They're crap. The end.
Well, maybe it's not that cut and dried. I'm researching them for a project I'm working on right now. We're looking into ways of rolling out widgets to users of this product for the web or their desktop. I'm just in the research phase right now, but let's look at some examples that are out there...
There's just a few. Look at those: what do you see? A lot of blinking and changing stuff, a lot of useless functionality, a lot of completely disparate styles that you have little control over. These are designed to be embedded into things like MySpace pages of blogs. People browsing to your page can't turn them off or choose not to see them. They're distracting, they're loud, they're ugly. Remind you of anything?
Like, say, blinking text? Animated gifs? Scrolling marquis? Stuff that hasn't honestly been used since the 90s? I think so, too.
Unfortunately, a lot of these are aimed at the MySpace generation (which I'm glad to count myself NOT a part of - though I may soon need to get an account just because of work... I do working in a direct marketing agency) who are in a large part not even close to reaching 'God this is garish' maturity yet.
I can't really point fingers, though. The first (1996) iteration of my own homepage employed at least animated gifs and perhaps blinking text - though I think I stayed away from the scrolling marquis. Anyone who remembers my page from that time gets a cookie.
Still... blech.
(And yes, most of my crappy widget examples are Google Gadgets. No way I'm signing up on one of those other sites just to have mocking fodder. Not worth it.)
You're right, your widgets are pretty innoccuous. I wouldn't even know the Twitter one was a widget.
I think you're right: I'm an aesthetic snob. Anything you can style to look like the rest of the site works way better than stuff you can't.
Nothing wrong with aesthetic snobbery in this arena. They're not gonna take off beyond the world of MySpace, if they don't offer some form of customisation.

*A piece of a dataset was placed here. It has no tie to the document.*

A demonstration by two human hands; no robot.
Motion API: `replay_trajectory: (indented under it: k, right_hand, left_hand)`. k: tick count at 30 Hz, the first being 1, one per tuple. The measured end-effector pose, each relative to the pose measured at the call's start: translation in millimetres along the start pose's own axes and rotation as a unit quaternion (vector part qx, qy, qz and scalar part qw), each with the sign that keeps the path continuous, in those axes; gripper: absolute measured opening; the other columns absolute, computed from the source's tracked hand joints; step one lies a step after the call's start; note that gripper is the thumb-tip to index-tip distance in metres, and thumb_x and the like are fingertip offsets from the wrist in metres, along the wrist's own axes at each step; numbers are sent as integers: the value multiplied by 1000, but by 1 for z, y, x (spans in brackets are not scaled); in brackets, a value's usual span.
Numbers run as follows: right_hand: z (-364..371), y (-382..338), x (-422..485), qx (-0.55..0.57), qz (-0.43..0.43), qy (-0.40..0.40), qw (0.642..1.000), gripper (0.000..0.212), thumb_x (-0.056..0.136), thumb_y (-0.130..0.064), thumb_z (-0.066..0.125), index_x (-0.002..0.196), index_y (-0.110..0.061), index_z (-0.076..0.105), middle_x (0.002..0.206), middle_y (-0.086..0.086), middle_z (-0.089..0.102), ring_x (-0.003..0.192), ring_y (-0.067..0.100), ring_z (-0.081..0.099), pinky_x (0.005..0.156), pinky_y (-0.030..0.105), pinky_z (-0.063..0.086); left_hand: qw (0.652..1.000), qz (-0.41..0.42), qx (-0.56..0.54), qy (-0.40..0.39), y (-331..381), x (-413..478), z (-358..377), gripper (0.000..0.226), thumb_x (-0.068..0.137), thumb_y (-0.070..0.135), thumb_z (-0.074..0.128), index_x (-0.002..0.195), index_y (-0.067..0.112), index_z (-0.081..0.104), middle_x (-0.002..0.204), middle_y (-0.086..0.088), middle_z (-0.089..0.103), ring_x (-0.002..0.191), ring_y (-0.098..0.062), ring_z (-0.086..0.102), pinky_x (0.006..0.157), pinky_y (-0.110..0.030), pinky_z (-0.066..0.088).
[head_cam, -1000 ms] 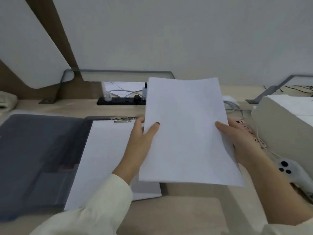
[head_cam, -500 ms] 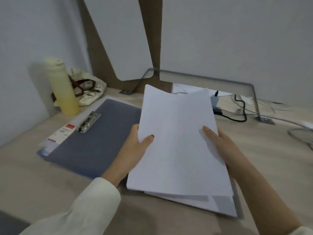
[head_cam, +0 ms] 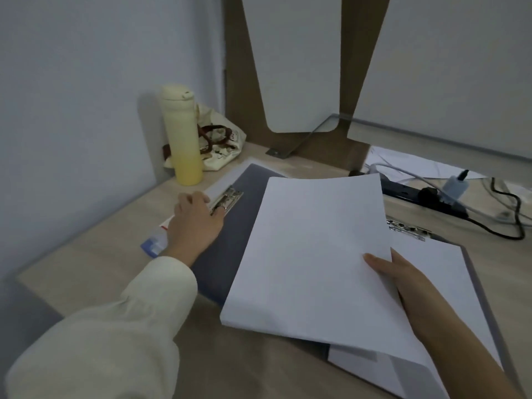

Just one thing to clarify - there is a difference between Google Gadgets and the Gadgets that you can get my logging into your Google Personalized Homepage. Those marked By Google are not nearly as obnoxious...
Sorry, have to defend the Mothership.
Beth Ballingall
food lover : world traveller : gamer : New Yorker : twenty-something : former Londoner : handbag lover : erstwhile soprano : geek
I'm using two widgets on my blog right now: one showing my latest Twitter message, and one showing MyBlogLog visitors.
Both are useful, and neither is massively intrusive. I think the issue here isn't the concept (small chunks of code adding functionality from another site), but the aesthetic execution of most widgets.